Elizabeth Warren rolls out "transition" version of "Medicare for All"

New reports suggest ways to pay for "Medicare for All"

Elizabeth Warren on Friday pledged to "fight to pass legislation that would complete the transition to full Medicare for All" by her third year in office. 

"Every serious proposal for 'Medicare for All' contemplates a significant transition period," Warren wrote in a first-term transition plan, followed by a series of measures she said she would take in her first 100 days of office to pave the path toward eventual health care for all Americans.

The Massachusetts senator's plan says that the first bill Warren would pass is a "comprehensive set of anti-corruption reforms which include ending lobbying as we know it and knocking back the influence of Big Pharma and insurance companies." 

It would be followed by a lighter version of Medicare for All, which would continue to allow Americans to stay on private health insurance for the time being. Warren refers to that bill as "fast-track budget reconciliation legislation," which she wrote would expand public health care to cover all children and for families at less than twice the federal poverty level. The use of reconciliation means that it would need only a simple majority of senators to pass, rather than the usual supermajority of 60.

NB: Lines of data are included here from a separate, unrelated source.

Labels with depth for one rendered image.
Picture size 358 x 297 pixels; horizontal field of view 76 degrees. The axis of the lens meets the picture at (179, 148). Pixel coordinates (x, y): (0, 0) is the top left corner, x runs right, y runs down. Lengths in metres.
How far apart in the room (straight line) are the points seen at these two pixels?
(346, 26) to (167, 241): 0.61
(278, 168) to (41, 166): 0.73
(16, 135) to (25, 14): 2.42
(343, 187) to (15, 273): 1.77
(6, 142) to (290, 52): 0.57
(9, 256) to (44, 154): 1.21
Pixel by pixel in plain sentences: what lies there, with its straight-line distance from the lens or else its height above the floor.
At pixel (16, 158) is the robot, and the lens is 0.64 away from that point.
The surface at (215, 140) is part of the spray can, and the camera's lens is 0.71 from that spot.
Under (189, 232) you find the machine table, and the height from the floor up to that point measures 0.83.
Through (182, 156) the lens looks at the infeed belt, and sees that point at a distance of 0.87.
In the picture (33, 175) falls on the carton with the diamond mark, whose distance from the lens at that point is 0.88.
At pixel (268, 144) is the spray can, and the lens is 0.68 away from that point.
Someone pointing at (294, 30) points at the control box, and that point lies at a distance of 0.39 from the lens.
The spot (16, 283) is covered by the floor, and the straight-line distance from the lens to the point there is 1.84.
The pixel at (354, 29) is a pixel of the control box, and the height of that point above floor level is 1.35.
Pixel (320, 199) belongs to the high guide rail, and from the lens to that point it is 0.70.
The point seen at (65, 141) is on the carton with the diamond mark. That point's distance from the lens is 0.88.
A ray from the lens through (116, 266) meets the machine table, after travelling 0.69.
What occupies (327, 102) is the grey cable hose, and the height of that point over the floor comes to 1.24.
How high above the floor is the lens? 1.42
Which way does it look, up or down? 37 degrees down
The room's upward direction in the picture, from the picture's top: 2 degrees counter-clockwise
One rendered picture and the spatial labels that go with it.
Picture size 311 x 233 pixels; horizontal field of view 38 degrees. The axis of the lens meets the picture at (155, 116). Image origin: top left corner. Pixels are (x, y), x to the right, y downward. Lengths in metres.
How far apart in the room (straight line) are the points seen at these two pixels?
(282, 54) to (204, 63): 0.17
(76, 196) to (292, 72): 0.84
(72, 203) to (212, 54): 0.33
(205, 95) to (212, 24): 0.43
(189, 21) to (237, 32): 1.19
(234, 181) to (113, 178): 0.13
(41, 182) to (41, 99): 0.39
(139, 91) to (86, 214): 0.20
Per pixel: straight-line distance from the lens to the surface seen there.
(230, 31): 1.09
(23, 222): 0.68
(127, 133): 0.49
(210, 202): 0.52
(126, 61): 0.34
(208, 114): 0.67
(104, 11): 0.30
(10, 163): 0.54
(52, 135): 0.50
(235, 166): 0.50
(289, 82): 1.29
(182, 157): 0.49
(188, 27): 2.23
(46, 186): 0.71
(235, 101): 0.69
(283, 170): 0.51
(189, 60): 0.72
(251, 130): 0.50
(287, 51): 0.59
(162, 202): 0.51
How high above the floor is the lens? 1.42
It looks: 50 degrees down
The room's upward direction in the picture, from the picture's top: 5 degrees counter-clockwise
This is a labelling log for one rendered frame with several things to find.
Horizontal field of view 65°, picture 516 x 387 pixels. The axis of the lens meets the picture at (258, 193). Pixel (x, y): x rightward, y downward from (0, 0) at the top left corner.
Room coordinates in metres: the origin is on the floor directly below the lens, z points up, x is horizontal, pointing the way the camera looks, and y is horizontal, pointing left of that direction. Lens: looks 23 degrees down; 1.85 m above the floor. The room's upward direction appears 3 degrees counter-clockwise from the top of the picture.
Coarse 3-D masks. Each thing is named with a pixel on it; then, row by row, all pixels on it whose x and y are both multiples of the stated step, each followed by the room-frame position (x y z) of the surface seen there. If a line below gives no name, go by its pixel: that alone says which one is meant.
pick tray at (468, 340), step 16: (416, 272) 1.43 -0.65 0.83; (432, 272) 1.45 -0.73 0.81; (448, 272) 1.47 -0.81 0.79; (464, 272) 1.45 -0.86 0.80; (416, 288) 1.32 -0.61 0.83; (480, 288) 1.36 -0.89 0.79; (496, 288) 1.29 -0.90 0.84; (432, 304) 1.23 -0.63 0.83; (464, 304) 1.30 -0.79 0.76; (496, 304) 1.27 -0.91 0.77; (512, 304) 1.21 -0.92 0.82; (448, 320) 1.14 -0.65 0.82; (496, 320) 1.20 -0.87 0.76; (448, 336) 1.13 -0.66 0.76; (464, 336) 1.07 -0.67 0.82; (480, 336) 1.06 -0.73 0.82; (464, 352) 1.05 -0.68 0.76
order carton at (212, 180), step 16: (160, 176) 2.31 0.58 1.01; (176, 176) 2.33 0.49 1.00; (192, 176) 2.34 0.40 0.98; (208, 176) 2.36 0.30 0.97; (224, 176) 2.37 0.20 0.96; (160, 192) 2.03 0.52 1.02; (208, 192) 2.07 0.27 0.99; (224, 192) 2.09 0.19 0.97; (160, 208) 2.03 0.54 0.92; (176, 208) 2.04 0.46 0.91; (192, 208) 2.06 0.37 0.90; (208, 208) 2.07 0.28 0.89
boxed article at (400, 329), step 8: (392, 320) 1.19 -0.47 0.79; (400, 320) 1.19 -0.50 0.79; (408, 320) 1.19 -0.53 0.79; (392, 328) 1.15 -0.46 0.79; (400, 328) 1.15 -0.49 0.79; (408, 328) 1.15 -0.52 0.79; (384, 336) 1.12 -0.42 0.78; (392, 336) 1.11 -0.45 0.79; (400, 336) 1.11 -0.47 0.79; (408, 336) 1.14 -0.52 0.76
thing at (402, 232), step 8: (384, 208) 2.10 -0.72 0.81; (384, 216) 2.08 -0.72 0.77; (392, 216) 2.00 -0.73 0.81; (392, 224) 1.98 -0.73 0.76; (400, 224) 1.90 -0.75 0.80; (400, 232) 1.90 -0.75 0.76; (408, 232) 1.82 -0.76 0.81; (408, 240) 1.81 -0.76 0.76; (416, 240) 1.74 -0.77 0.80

Warren says she'll improve Medicare for everyone over 50 years of age and afford every American "the choice to enter an improved Medicare program."

The transition plan is likely to be regarded as something of a middle ground between plans proposed by Bernie Sanders and Pete Buttigieg. Sanders wrote the Medicare for All bill, and Warren is fond of saying on the trail that she is "with Bernie on Medicare for All." 

The South Bend mayor has adopted a centrist version he calls "Medicare for All Who Want It." While Warren says that Sanders' bill already includes the potential for a small private market to cover the special needs of some unions, she, too, has opened the door allowing some private market coverage. She says she would "allow private employer coverage that reflects the outcome of a collective bargaining agreement to be grandfathered into the new system."

But Buttigieg communications adviser Lis Smith fired back at comparisons between his plan and Warren's in a statement. 

"Despite adopting Pete's language of 'choice,' her plan is still a 'my way or the highway' approach that would eradicate choice for millions of Americans," Smith said. 

Former Vice President Joe Biden's deputy campaign manager, Kate Bedingfield, argued that Warren's progressive plans could lose Democrats the general election. "We're not going to beat Donald Trump next year with double talk on health care, and we're not going to beat him with a plan that hikes taxes on the middle-class, kicks Americans off their private insurance, and kills millions of jobs," Bedingfield said in a statement.

Still, Warren's plan remains closest in essence to the plan favored by the party's most progressive members and introduced by Sanders. The Vermont senator, for his part, didn't name Warren, but took a thinly veiled swing at her with a tweet quoting a nurses association leader's assertion that any watering down of his plan is a mistake. 

"We know that there are ample opportunities for politicians to compromise on Medicare for All, and we know, having worked with Senator Sanders before, that he won't compromise when people's health is at stake," the tweet said, quoting National Nurses United Co-President Debora Burger, along with a video of her and other NNU executives talking about Sanders' plan.